> _About this task_: Among the entries that follow, the required portion opens with the line containing "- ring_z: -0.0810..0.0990" and closes with the line containing "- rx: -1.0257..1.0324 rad". Give that portion again exactly, and nothing else.

(Records from a collection)
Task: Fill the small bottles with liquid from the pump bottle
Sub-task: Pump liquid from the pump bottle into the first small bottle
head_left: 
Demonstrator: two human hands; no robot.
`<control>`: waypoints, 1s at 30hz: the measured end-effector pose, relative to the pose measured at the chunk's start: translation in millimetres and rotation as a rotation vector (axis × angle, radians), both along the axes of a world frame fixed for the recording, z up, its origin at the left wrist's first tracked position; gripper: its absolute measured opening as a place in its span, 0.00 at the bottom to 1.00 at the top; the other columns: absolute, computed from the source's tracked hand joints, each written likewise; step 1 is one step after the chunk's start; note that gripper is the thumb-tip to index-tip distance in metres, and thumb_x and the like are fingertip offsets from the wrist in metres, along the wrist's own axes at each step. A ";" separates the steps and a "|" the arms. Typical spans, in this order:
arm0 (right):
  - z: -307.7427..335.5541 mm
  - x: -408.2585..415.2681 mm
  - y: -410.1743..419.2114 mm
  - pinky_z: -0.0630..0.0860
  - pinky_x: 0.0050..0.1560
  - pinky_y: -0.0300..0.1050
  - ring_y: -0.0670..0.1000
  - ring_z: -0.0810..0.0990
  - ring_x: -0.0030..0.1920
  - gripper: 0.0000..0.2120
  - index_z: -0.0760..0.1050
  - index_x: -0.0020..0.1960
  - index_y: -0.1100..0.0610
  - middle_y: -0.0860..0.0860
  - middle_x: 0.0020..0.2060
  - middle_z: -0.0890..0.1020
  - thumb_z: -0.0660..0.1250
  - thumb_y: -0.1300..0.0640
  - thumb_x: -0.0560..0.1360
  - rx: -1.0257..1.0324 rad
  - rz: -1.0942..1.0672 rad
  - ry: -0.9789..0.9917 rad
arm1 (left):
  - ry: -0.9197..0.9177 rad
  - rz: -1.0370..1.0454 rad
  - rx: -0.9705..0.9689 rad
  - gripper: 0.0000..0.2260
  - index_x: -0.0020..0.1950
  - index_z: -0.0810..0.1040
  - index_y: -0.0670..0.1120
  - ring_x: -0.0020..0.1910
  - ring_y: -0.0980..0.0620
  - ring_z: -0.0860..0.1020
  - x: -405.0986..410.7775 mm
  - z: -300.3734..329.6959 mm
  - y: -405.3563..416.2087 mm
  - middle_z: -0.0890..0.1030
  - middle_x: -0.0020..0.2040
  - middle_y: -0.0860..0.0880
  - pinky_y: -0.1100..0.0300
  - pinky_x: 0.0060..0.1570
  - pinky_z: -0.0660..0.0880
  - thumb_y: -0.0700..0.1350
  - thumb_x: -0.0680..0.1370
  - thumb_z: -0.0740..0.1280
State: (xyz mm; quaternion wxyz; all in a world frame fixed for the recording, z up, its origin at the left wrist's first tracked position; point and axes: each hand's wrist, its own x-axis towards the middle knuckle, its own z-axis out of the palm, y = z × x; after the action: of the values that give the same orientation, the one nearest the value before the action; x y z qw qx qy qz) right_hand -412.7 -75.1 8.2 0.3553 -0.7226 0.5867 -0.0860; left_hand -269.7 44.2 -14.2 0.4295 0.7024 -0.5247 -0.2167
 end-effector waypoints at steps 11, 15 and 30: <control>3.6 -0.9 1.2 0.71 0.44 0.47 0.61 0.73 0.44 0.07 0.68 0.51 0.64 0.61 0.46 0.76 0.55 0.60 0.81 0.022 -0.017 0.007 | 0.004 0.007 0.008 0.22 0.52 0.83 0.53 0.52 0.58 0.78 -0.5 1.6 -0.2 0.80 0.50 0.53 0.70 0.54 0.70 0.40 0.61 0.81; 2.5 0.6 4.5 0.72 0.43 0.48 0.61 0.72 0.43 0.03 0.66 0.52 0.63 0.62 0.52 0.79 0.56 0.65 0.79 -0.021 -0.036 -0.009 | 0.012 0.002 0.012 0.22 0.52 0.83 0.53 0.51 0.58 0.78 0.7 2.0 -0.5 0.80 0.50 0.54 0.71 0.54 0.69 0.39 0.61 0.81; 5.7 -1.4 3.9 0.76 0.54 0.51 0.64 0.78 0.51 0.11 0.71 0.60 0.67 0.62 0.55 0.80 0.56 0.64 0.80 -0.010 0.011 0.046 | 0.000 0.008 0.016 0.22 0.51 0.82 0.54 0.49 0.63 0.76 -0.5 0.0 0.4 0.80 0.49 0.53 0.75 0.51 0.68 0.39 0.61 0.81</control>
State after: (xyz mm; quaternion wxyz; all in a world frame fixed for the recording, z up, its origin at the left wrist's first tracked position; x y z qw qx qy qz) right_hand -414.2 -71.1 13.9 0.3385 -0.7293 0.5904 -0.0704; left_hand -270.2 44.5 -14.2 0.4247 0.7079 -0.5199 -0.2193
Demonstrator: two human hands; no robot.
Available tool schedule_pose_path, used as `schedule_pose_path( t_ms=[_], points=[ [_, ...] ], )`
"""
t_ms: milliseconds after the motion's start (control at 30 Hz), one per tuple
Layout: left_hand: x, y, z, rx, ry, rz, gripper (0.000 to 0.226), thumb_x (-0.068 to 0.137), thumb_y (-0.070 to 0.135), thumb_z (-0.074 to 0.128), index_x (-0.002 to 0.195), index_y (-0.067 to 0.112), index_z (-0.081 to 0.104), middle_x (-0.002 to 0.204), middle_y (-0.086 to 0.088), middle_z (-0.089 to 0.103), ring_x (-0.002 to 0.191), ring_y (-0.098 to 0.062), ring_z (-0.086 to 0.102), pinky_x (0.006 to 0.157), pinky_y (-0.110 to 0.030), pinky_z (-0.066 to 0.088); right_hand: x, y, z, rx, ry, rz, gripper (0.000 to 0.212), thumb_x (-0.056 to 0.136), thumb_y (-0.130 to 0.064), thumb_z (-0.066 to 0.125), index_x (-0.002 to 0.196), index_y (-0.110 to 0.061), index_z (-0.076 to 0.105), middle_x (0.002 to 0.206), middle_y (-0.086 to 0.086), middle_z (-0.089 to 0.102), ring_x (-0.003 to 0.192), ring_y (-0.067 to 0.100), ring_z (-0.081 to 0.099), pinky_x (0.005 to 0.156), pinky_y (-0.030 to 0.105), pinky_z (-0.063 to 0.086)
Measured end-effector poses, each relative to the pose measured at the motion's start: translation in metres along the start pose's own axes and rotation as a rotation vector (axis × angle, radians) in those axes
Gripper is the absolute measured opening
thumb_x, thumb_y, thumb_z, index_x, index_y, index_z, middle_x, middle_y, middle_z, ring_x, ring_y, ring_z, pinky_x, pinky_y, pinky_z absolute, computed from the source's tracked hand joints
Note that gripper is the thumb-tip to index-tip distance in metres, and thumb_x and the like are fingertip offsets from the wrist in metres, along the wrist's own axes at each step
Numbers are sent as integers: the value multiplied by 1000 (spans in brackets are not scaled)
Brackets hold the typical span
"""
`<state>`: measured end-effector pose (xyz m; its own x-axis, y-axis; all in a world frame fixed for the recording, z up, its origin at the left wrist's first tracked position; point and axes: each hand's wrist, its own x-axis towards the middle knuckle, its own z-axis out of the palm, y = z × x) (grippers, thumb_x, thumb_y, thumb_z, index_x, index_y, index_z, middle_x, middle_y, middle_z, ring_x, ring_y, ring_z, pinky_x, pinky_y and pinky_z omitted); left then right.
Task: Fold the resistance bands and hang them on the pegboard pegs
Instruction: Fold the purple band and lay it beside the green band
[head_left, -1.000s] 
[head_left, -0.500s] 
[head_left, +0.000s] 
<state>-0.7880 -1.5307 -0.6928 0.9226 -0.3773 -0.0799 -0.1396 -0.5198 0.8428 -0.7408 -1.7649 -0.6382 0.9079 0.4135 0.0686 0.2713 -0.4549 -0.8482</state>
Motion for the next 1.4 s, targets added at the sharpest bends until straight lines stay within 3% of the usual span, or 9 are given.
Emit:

> _Task result_:
  - ring_z: -0.0810..0.0990
  - ring_x: -0.0030..0.1920
  - gripper: 0.0000..0.2120
  - index_z: -0.0760..0.1050
  - index_x: -0.0020..0.1960
  - index_y: -0.1100..0.0610
  - middle_y: -0.0860..0.0860
  - middle_x: 0.0020..0.2060
  - middle_z: -0.0890..0.1020
  - thumb_z: -0.0660..0.1250
  - thumb_y: -0.1300..0.0640
  - thumb_x: -0.0560..0.1360
  - rx: -1.0257..1.0324 rad

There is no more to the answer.